*** Begin section ***

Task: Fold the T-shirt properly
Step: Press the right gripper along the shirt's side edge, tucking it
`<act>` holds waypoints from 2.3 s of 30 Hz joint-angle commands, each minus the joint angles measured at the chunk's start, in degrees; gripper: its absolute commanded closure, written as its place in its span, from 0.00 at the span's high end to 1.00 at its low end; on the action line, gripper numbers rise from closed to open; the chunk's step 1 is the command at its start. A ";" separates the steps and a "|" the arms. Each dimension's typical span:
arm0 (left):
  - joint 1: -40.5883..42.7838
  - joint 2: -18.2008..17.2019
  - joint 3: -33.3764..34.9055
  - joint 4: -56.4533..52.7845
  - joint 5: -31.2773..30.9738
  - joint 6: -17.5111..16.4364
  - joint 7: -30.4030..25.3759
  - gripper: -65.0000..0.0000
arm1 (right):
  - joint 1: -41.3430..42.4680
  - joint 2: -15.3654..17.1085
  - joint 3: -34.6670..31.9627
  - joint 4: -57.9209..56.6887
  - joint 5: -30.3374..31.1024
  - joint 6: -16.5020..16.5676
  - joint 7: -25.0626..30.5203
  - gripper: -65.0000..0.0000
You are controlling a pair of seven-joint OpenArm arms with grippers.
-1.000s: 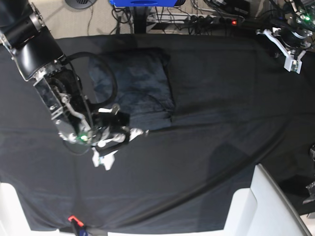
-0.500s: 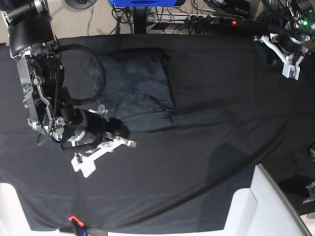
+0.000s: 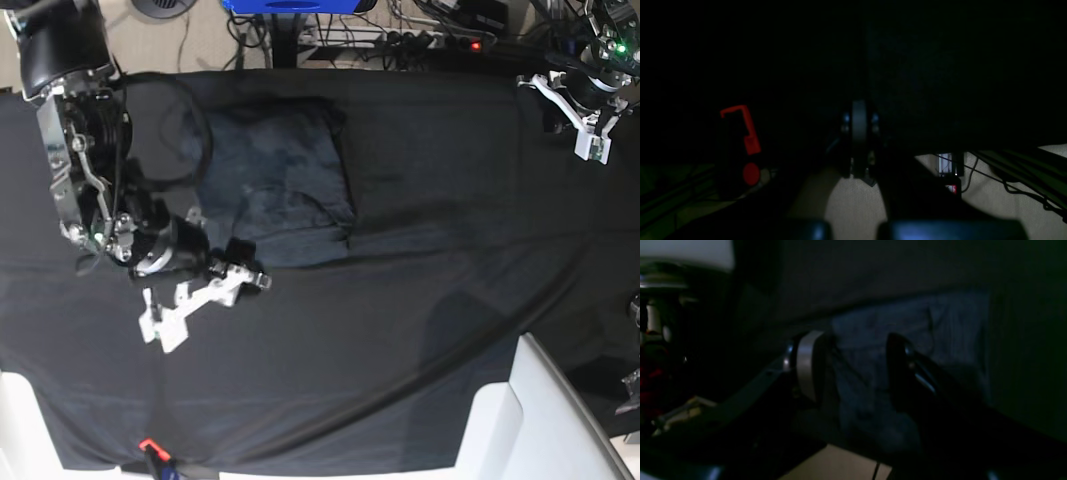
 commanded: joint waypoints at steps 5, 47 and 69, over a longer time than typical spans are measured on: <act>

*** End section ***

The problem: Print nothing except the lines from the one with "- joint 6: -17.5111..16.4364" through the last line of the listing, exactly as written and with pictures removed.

Answer box:
  - joint 6: -17.5111..16.4364
  - joint 7: -30.4030..25.3759
  - gripper: -65.0000..0.0000
arm1 (right):
  - joint 1: -41.3430..42.4680
  - joint 2: -15.3654..17.1085
  - joint 3: -34.6670..31.9627
  - joint 4: -57.9209..56.6887
  - joint 5: -30.3374..31.1024
  - joint 6: -16.5020..16.5676
  - joint 7: -25.0626..30.5203
  - gripper: -65.0000..0.0000
You are controlling a pair of seven-joint OpenArm arms with grippers.
-1.000s: 
-0.500s: 
+0.000s: 
 commanded: joint waypoints at steps 5, 47 and 69, over a longer time than typical spans are measured on: <act>

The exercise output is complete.